- _Assignment_: Where a line in the data below includes the word "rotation", count it. State the total and nothing more.
Supplied data Block Start
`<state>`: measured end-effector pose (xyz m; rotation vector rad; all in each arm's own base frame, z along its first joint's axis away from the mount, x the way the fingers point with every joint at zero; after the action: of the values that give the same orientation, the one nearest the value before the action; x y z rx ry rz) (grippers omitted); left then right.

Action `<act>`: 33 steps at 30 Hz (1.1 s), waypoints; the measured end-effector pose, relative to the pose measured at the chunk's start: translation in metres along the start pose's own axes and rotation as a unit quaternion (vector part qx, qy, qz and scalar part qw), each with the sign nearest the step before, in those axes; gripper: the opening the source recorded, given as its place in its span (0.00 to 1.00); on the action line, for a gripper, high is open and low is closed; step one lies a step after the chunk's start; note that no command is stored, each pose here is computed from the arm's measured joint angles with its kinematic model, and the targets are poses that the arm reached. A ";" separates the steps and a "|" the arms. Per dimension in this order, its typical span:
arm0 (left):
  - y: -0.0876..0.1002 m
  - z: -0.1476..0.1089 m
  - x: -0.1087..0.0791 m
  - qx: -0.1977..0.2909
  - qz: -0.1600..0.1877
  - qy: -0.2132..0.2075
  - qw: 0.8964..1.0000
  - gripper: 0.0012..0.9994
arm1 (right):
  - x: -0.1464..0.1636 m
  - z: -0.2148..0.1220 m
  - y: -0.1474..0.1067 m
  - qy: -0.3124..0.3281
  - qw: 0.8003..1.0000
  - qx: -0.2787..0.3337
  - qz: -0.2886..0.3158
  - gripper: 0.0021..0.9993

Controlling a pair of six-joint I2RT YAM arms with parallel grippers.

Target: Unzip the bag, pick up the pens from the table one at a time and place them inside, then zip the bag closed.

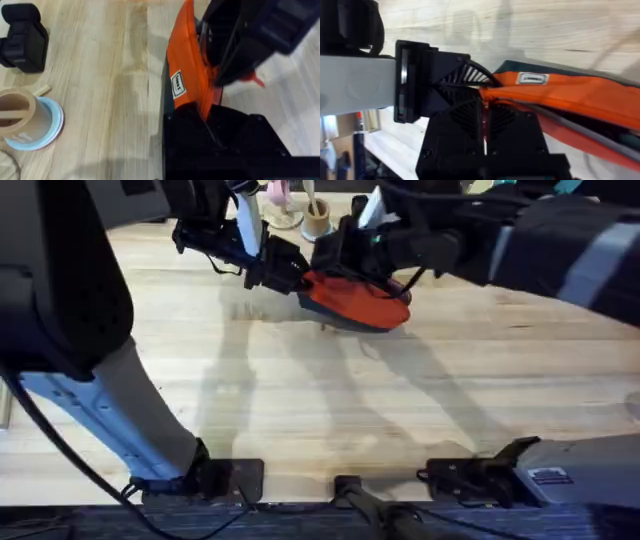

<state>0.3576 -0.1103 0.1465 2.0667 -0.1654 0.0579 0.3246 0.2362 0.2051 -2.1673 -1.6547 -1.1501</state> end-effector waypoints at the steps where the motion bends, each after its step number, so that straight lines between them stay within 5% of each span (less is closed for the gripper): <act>1: 0.001 0.000 0.000 -0.003 0.000 0.000 1.000 0.04 | -0.002 -0.005 0.001 -0.006 1.000 -0.003 -0.003 0.03; 22: 0.009 0.009 -0.002 -0.020 0.006 -0.011 1.000 0.04 | -0.057 -0.055 0.022 -0.089 0.996 0.004 0.024 0.03; 33: 0.005 0.009 -0.002 -0.003 0.005 -0.013 1.000 0.04 | -0.115 -0.079 0.033 -0.217 0.976 -0.007 0.037 0.03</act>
<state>0.3542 -0.1205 0.1458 2.0615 -0.1917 0.0361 0.3082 0.0942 0.1929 -2.6025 -1.7010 -0.7018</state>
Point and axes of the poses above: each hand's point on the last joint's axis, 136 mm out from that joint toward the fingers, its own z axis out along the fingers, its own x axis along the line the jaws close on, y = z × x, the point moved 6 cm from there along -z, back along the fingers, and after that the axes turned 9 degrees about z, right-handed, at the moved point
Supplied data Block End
- _Written response_: 2